Re: [PATCH 2/4] arm64: hugetlbpages: Correctly handle swap entries in huge_pte_offset()

From: Punit Agrawal
Date: Tue Apr 04 2017 - 14:47:23 EST


Hi Mark,

Mark Rutland <mark.rutland@xxxxxxx> writes:

> Hi Punit,
>
> On Thu, Mar 30, 2017 at 05:38:47PM +0100, Punit Agrawal wrote:
>> huge_pte_offset() does not correctly handle poisoned or migration page
>> table entries.
>
> What exactly does it do wrong?
>
> Judging by the patch, we return NULL in some cases we shouldn't, right?

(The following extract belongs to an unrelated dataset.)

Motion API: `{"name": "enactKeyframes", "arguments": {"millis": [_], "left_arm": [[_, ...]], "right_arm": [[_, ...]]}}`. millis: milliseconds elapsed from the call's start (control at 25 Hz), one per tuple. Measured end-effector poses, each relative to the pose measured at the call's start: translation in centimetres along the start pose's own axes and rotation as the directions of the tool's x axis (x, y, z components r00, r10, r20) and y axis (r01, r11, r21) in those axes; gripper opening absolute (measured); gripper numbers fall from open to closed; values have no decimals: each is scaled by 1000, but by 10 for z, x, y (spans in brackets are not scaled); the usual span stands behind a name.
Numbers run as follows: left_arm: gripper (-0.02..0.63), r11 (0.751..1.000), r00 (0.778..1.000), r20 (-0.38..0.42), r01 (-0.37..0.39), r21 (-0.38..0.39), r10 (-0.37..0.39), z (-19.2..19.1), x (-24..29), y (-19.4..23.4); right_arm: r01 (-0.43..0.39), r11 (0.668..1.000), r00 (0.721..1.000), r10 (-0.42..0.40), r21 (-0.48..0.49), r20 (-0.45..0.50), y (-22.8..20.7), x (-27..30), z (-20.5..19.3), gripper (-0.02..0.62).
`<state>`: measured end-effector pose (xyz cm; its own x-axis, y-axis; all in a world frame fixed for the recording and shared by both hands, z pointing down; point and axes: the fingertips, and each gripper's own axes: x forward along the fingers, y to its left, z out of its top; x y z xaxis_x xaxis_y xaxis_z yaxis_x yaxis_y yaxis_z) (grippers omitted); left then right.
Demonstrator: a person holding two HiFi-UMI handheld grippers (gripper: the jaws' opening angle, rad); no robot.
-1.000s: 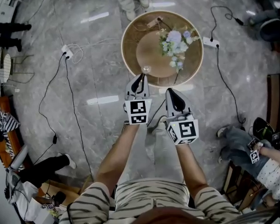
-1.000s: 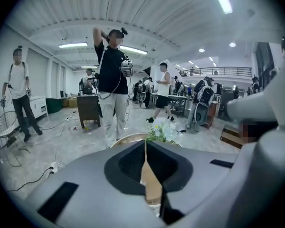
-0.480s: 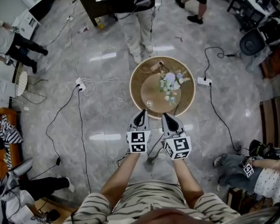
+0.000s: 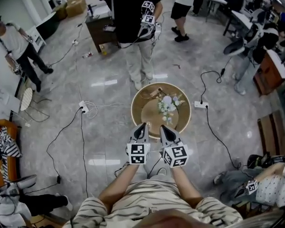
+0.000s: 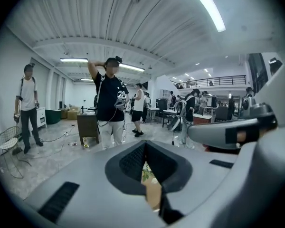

huge_pte_offset() returns NULL when it comes across swap entries for any
of the supported hugepage sizes.

>
> What can result from this? e.g. can we see data corruption?

In the tests I am running, it results in an error in the log -

[ 344.165544] mm/pgtable-generic.c:33: bad pmd 000000083af00074.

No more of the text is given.